Ignoring every picture, transcribe the data in full as it stands.
+ + + + +
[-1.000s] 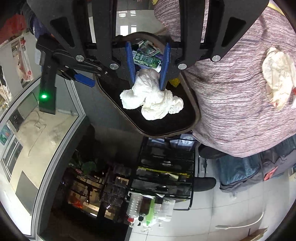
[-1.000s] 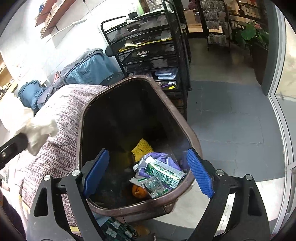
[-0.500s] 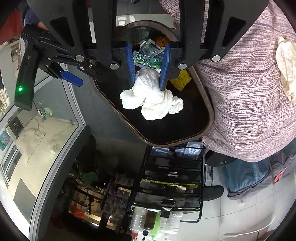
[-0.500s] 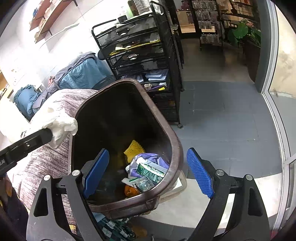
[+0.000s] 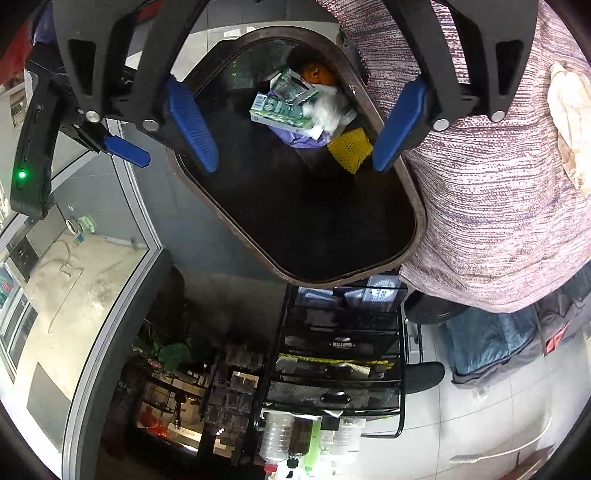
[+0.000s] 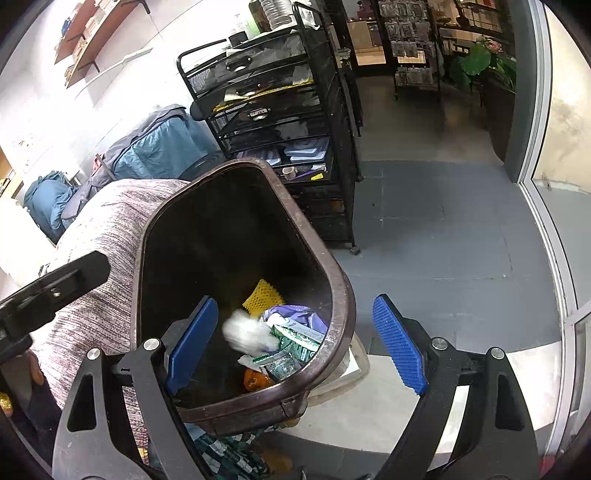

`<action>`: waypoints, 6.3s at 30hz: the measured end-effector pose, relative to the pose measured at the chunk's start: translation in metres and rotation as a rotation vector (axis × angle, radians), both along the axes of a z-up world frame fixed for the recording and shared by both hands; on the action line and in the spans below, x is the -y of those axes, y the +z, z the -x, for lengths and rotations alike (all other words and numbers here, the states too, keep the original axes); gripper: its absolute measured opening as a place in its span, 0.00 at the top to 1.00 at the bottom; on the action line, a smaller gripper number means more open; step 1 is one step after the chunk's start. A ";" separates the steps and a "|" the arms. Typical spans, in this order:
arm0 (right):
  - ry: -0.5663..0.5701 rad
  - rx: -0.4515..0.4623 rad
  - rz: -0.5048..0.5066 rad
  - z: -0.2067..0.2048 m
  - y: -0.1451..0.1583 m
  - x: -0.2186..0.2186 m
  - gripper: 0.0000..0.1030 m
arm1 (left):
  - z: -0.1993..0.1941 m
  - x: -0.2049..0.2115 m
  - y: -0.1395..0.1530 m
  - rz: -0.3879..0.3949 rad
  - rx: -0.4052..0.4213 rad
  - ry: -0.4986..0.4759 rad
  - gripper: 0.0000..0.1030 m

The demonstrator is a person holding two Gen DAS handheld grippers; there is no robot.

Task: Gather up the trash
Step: 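Carry the plastic bag and tissue to the brown bin and release both inside, then move both tools back over the bed toward the cream paper bag, then grasp the cream paper bag with the right gripper while the left grasps the red can bag, then carry the paper bag and can bag to the brown bin and release both inside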

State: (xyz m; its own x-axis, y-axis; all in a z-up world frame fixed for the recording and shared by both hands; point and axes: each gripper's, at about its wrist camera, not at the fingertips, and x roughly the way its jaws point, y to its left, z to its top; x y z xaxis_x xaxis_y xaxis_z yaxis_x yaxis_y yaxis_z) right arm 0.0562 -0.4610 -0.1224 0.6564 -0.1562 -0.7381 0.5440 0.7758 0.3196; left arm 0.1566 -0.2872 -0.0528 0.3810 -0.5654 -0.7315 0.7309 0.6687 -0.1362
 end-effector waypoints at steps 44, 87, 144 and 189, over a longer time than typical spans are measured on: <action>0.298 0.083 0.060 -0.066 0.045 -0.113 0.16 | 0.007 -0.189 0.019 0.038 0.107 0.376 0.06; 0.997 -0.214 0.257 -0.290 0.024 -0.354 0.77 | -0.045 -0.362 -0.003 0.033 0.016 0.667 0.06; 0.587 0.118 0.109 -0.120 0.089 -0.192 0.87 | -0.154 -0.271 -0.017 -0.096 -0.084 0.625 0.70; 0.137 -0.070 -0.012 -0.059 -0.025 -0.030 0.40 | 0.004 -0.098 0.029 0.039 0.012 0.194 0.70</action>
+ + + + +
» **Your response**:
[-1.000s] 
[-1.000s] 
[-0.500s] 
[-0.500s] 
[+0.000s] 
[+0.000s] 

`<action>`: waypoints, 6.3s at 30hz: the measured end-effector pose, relative to the pose measured at the chunk's start: translation in metres and rotation as a rotation vector (axis × angle, radians), both along the axes of a z-up world frame fixed for the recording and shared by both hands; on the action line and in the spans below, x is the -y of those axes, y the +z, z the -x, for lengths and rotations alike (all other words and numbers here, the states too, keep the original axes); gripper: its absolute measured opening as a place in its span, 0.00 at the top to 1.00 at the bottom; on the action line, a smaller gripper number means more open; step 1 is one step after the chunk's start. A ";" separates the steps and a "|" the arms. Typical spans, in this order:
arm0 (right):
  - ry: -0.5663..0.5701 rad
  - rx: -0.4515..0.4623 rad
  - rz: -0.5048..0.5066 rad
  - z: -0.2067..0.2048 m
  - y: -0.1451..0.1583 m
  - x: -0.2186..0.2186 m
  - gripper: 0.0000..0.1030 m
arm1 (left):
  - z: -0.1993..0.1941 m
  - x: -0.2049..0.2115 m
  - y: -0.1395..0.1530 m
  - rz: -0.3879..0.3949 rad
  - rx: -0.4052..0.4213 rad
  - ry: -0.4986..0.4759 rad
  - gripper: 0.0000..0.1030 m

The demonstrator is a person holding two Gen DAS handheld grippers; there is no robot.

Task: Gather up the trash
Step: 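Carry the plastic bag and tissue to the brown bin and release both inside, then move both tools back over the bed toward the cream paper bag, then grasp the cream paper bag with the right gripper while the left grasps the red can bag, then carry the paper bag and can bag to the brown bin and release both inside
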
State: (xyz m; its own x-axis, y-axis; all in a z-up world frame fixed for the recording and shared by both hands; point and axes: each gripper's, at about its wrist camera, not at the fingertips, and x roughly the way its jaws point, y to its left, z to its top; x y z xaxis_x xaxis_y xaxis_z yaxis_x yaxis_y yaxis_z) right arm 0.0562 -0.4610 -0.1224 0.6564 -0.1562 -0.7381 0.5440 0.7758 0.3196; left arm 0.1566 -0.2872 -0.0528 0.3810 -0.5654 -0.7315 0.7309 0.6687 -0.1362
 end-effector waypoints at steps 44, 87, 144 and 189, over a longer time than typical spans are measured on: <action>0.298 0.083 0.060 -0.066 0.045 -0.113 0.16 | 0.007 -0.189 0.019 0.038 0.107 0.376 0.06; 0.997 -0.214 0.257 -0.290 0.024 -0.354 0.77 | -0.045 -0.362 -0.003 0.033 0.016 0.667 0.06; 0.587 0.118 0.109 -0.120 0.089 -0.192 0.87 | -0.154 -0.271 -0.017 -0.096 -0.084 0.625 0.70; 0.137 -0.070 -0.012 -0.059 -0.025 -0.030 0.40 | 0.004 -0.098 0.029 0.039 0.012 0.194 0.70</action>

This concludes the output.